If there’s a practical lesson in all this it’s don’t play the lottery. But I think there’s something vaguely spiritual going on here. Maybe a super dysfunctional kind of zen (oxymoron, anyone?).  In the words of the Greek statesman/philosopher Solon: “let no man be called happy before his death. Till then he is not happy, only lucky.”

The most elegant description of a hedge fund ever written

The most elegant description of a hedge fund ever written appears in The Fear Index, by Robert Harris:

” You see that girl over there, the one in that group with the short dark hair that keeps looking at you? Let’s say I’m convinced she’s wearing black knickers – she looks like a black-knickers kind of a gal to me – and I’m so sure that’s what she’s wearing, so positive of that one sartorial fact, I want to bet a million dollars on it. The trouble is, if I’m wrong, I’m wiped out. So I also bet she’d wearing knickers that aren’t black, but are any one of a whole basket of colours – let’s say I put nine hundred and fifty thousand dollars on that possibility: that’s the rest of the market; that’s the hedge. This is a crude example, okay, in every sense, but hear me out. Now if I’m right, I make fifty K, but even if I’m wrong I’m only going to lose fifty K, because I’m hedged.
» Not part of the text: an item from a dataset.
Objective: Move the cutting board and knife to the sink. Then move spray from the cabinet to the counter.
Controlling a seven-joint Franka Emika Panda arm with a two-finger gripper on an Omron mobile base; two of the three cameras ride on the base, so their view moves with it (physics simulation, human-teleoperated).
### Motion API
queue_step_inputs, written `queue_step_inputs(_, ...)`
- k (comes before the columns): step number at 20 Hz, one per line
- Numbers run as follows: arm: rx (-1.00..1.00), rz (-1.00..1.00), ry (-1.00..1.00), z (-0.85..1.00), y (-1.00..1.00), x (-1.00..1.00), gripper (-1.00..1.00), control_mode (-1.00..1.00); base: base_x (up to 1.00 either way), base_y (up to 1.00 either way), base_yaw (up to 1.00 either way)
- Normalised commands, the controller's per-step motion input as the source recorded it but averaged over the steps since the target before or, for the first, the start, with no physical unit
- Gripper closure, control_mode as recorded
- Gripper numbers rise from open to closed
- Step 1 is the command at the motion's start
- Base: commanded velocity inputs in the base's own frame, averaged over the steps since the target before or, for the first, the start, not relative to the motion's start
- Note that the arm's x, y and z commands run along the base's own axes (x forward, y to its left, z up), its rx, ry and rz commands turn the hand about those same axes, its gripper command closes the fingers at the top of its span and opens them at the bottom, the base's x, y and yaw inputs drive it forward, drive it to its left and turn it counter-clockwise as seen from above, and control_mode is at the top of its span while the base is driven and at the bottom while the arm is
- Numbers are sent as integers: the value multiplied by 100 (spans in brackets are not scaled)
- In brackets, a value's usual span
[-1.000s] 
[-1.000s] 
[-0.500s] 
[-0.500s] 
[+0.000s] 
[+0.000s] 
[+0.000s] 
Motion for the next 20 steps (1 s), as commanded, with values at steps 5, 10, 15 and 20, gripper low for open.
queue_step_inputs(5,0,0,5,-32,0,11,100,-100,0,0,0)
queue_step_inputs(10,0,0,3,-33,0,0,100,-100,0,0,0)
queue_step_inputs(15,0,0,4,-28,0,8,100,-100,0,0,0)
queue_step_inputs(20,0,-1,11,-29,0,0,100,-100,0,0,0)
And because ninety-five percent of my million dollars is not in use – I’m never going to be called on to show it: the only risk is the spread – I can make similar best with other people. Or I can bet on something else entirely. And the beauty of it is I don’t have to be right all the time – if I can just get the colour of her underwear right fifty-five percent of the time I’m going to wind up very rich. She really is looking at you, you know.”